Six states ask Supreme Court to hear lawsuit against California’s egg production law

Alabama, Iowa, Kentucky, Missouri, Nebraska and Oklahoma are asking the U.S. Supreme Court "to hear the case against California’s egg production law," Julie Harker reports for Brownfield Ag News. "California voters approved a ballot initiative in 2008 requiring egg laying hens in that state to have enough space to extend their limbs and lay down. In 2010, California legislators expanded the law to ban the sale of eggs from hens that were not raised in accordance with that standard." Since California is the most populous state, that could have broad impact.

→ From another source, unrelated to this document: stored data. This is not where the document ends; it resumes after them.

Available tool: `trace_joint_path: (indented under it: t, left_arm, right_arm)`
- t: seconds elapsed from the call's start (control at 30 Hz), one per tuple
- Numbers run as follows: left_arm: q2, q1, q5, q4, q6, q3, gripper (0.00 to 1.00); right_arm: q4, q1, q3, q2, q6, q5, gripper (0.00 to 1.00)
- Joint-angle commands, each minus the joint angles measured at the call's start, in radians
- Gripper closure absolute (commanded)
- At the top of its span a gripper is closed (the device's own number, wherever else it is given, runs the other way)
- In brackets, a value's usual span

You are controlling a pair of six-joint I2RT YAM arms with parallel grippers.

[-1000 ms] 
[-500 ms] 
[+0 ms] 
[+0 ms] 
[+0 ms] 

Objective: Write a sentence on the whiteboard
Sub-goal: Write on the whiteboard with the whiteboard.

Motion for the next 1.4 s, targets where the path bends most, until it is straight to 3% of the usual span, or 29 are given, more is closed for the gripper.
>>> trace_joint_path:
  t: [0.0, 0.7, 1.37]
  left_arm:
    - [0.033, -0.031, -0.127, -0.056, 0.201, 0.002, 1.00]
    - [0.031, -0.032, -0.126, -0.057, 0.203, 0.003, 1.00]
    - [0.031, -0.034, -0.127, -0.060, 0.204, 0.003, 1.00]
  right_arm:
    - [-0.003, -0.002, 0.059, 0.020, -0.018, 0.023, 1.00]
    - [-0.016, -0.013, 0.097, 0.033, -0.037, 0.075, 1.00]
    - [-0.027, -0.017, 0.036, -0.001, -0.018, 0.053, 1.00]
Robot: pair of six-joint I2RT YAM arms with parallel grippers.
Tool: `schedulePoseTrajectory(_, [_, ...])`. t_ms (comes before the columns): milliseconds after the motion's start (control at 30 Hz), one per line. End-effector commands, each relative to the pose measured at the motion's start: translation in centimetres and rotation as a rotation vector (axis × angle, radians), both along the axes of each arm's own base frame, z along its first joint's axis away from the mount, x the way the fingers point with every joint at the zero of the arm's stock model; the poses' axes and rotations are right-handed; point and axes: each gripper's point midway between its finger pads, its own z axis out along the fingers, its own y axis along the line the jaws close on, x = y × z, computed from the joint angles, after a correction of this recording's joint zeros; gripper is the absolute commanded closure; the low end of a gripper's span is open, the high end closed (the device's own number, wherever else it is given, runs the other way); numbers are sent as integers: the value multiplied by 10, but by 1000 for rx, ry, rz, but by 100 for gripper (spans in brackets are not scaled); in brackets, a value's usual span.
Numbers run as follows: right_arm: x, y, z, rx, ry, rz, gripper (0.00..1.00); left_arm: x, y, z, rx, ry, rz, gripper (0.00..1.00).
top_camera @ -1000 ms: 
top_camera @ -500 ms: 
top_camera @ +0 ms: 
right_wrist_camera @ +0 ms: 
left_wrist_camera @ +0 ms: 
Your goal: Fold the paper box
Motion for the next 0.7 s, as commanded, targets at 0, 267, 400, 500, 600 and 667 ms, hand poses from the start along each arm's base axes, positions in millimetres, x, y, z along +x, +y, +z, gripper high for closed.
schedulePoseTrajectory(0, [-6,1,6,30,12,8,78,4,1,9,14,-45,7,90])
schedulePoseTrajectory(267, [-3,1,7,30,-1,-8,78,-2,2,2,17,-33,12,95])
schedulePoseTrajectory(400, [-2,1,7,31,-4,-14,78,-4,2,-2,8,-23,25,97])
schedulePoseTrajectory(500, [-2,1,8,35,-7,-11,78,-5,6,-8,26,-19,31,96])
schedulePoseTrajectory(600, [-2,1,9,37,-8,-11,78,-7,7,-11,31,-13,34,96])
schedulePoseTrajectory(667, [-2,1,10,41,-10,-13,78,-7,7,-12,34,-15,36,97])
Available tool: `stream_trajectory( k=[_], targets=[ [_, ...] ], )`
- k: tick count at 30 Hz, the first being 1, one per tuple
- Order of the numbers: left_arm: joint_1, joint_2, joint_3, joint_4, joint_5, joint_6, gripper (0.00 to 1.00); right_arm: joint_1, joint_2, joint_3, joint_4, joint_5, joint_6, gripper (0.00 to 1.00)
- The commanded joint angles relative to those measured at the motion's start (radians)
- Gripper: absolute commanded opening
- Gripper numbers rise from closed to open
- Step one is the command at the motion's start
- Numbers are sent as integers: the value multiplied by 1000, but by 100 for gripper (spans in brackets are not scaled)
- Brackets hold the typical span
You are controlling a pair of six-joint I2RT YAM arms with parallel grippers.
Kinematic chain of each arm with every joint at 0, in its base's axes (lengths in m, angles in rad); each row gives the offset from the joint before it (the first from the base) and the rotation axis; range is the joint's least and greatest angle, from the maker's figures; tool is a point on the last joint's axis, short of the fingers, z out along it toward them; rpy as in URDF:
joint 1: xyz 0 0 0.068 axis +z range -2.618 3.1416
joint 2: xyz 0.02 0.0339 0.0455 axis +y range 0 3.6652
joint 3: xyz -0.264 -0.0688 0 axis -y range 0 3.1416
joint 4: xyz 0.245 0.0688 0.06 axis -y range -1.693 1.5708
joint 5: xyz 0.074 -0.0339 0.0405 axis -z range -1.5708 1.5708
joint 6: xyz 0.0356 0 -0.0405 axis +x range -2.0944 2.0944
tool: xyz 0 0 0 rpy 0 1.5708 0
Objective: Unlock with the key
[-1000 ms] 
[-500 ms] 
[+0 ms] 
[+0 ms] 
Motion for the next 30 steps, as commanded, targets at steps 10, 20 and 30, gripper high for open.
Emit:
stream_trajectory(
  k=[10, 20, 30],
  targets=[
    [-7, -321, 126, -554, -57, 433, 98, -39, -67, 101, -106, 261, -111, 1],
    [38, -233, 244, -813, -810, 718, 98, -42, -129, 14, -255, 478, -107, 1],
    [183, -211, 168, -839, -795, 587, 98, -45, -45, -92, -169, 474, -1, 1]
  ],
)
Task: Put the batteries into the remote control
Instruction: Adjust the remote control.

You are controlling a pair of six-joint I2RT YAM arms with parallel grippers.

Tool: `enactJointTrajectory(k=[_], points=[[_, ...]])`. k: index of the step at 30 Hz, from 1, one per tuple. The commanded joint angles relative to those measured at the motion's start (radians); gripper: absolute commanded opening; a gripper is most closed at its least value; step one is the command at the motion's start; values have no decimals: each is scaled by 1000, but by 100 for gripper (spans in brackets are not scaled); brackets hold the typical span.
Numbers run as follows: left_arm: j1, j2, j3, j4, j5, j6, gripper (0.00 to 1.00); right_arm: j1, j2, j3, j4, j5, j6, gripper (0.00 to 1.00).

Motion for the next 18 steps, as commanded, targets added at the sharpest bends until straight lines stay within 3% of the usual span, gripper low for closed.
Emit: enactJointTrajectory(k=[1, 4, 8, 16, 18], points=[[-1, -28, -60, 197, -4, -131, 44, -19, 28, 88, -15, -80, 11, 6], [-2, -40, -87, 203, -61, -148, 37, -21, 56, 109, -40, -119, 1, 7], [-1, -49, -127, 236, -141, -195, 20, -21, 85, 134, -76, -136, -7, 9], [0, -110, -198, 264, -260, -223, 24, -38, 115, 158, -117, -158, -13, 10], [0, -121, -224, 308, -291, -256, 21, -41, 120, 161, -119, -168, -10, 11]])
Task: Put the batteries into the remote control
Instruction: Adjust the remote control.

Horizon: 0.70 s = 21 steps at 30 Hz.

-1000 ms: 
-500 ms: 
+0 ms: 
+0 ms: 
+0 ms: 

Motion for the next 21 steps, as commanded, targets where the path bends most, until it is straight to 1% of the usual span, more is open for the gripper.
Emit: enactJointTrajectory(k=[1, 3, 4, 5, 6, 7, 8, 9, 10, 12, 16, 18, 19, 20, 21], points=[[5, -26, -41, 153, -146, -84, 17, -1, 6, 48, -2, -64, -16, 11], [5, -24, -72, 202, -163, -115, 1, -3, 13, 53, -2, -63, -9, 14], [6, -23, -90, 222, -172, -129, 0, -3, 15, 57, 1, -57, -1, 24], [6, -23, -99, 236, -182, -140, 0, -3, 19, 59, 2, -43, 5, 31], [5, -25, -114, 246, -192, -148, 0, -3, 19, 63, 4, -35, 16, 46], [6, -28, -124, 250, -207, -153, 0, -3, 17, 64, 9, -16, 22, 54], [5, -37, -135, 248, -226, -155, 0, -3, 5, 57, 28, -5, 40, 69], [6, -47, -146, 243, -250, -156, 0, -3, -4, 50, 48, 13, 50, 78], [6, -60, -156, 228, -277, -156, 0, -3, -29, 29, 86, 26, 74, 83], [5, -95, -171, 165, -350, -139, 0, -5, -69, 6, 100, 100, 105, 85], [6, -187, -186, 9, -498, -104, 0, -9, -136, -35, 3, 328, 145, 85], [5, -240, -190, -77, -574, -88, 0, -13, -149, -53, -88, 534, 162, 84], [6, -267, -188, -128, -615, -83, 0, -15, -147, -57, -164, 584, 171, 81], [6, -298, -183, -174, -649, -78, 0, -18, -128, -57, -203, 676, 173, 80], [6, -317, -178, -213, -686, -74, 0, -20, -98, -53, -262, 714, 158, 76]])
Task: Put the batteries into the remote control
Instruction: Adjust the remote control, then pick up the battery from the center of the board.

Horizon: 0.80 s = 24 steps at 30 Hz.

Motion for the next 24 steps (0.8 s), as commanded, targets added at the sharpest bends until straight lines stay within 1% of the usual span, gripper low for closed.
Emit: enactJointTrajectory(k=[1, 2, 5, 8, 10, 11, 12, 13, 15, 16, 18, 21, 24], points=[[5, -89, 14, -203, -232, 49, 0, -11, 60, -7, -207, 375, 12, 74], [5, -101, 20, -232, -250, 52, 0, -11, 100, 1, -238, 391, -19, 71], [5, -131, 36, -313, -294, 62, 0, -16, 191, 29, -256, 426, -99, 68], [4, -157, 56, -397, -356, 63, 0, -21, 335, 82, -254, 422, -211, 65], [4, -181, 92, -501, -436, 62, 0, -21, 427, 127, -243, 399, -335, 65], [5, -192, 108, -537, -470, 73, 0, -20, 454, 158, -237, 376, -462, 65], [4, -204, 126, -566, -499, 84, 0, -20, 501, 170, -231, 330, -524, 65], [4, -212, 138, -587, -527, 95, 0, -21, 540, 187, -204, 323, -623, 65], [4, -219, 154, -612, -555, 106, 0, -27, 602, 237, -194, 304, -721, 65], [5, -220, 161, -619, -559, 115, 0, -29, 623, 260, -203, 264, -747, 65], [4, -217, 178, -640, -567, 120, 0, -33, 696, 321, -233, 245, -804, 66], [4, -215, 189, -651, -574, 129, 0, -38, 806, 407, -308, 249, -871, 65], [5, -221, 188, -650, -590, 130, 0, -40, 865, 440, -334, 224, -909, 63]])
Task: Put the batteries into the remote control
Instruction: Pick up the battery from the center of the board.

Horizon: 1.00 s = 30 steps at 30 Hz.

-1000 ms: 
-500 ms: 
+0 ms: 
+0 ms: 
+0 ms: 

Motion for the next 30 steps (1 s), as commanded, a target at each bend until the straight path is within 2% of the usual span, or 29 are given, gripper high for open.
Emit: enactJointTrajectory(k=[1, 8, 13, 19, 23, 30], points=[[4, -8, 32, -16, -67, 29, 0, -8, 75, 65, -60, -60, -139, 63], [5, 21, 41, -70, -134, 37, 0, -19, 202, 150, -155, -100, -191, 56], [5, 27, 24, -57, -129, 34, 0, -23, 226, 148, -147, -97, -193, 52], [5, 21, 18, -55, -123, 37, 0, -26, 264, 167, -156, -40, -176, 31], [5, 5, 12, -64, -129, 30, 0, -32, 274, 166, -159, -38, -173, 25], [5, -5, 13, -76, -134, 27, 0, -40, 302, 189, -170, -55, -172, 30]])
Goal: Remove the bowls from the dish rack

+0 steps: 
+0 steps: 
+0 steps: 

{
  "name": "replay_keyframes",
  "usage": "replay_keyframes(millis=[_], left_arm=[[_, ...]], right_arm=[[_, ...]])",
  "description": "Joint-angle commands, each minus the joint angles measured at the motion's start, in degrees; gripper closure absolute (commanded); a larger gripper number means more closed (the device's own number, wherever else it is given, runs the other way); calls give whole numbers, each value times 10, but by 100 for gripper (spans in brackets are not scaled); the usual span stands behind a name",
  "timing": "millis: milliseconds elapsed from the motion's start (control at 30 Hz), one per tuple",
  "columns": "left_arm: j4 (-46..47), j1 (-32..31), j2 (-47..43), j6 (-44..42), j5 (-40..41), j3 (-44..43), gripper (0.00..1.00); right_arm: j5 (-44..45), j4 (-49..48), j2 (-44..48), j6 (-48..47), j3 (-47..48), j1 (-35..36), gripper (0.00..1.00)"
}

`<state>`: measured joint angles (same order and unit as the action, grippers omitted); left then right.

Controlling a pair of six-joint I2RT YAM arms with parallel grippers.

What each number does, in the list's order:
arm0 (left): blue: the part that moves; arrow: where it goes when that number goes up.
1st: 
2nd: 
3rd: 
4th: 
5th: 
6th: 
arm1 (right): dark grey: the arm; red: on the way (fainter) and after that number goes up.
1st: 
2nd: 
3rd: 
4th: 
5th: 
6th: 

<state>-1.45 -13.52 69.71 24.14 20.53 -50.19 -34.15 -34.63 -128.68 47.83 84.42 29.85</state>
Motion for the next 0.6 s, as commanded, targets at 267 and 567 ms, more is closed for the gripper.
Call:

In 2014, Missouri's then-attorney general, Democrat Chris Koster, filed a lawsuit claiming the law "violated the commerce clause of the U.S. Constitution and encroaches on Missouri sovereignty," notes the Springfield Business Journal. Last year the Ninth Circuit Court of Appeals said the states "lacked the standing to pursue the claims." Current Attorney General Josh Hawley, a Republican, argued in new filings this week that "the Constitution gives states the right to defend its residents against out-of-state regulations."

Hawley told reporters, “The Constitution doesn’t allow California to regulate Missouri and we’re going to the Supreme Court to stop it. So if California is able to get by with this regulation. If they’re able to tell Missouri and other states what to do, rest assured that other states—usually big government, liberal states—will try the same sort of thing and that’s why we have to fight now.”